Each line from the first down to the one containing "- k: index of" should be returned exactly as it appears below.

⁂

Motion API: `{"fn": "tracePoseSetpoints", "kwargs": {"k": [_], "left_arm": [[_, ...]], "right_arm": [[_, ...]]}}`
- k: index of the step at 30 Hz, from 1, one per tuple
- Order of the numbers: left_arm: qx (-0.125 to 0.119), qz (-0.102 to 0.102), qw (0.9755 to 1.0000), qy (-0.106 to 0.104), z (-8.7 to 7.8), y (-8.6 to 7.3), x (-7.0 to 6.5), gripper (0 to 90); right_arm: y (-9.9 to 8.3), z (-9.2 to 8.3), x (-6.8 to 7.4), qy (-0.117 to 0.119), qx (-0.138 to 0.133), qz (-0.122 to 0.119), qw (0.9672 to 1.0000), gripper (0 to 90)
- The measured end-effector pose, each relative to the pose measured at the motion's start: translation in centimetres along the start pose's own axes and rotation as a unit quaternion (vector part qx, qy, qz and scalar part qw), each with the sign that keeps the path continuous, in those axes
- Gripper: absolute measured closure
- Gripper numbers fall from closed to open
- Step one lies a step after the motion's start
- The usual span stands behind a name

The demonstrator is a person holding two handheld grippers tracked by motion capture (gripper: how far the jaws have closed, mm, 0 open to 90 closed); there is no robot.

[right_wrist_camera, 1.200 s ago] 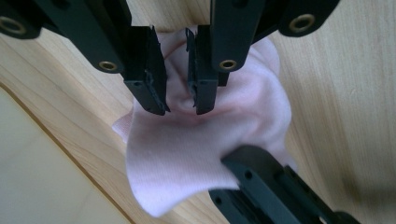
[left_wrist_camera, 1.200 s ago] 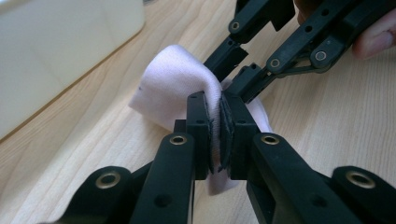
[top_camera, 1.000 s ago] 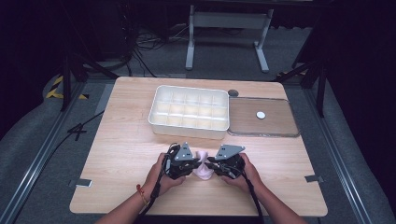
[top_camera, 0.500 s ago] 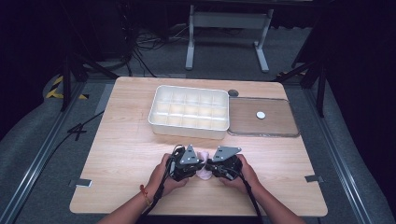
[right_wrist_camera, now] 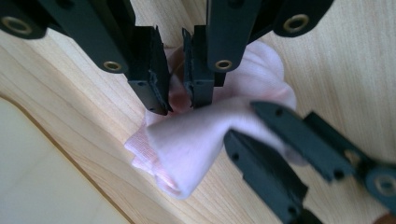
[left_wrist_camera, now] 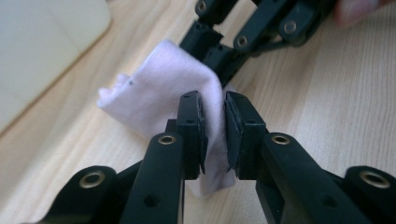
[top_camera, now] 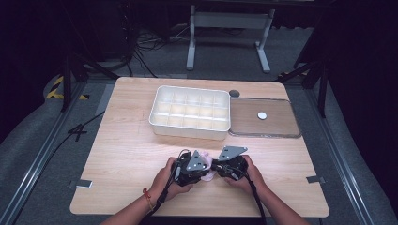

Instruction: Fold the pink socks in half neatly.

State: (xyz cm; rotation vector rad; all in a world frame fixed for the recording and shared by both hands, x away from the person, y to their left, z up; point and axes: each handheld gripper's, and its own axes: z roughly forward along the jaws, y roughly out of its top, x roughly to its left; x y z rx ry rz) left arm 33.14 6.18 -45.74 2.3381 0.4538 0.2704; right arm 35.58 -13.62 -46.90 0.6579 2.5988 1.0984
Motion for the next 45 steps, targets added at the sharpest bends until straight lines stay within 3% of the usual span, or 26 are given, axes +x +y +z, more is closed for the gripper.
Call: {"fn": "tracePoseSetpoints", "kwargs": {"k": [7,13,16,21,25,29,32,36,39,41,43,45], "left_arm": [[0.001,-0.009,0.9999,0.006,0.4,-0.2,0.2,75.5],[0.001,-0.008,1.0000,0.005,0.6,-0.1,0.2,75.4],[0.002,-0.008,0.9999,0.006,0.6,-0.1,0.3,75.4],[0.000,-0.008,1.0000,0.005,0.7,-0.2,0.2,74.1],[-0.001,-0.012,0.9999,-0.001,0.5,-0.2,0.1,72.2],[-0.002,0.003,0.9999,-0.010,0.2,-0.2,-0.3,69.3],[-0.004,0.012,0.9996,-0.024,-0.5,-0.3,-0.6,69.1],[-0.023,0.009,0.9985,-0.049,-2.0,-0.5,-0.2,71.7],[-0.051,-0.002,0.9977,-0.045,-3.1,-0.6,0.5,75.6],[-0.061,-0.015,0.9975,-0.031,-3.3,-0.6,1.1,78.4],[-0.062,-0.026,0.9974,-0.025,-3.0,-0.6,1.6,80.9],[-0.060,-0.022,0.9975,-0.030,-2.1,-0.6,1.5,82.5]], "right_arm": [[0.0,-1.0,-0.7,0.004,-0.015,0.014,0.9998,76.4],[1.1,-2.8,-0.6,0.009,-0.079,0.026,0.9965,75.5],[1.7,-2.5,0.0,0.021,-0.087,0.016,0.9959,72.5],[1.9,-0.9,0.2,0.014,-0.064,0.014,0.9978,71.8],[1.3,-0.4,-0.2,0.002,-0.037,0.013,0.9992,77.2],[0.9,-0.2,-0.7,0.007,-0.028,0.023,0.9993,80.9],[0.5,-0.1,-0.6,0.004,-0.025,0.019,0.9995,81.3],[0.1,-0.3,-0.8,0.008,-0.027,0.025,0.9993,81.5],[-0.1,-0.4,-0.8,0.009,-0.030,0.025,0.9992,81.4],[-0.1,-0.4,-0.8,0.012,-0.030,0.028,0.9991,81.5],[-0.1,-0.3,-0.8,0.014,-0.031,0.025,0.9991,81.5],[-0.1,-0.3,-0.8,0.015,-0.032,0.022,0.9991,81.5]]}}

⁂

> [Result of the task]
Motion API: `{"fn": "tracePoseSetpoints", "kwargs": {"k": [_], "left_arm": [[_, ...]], "right_arm": [[_, ...]]}}`
- k: index of the step at 30 Hz, from 1, one per tuple

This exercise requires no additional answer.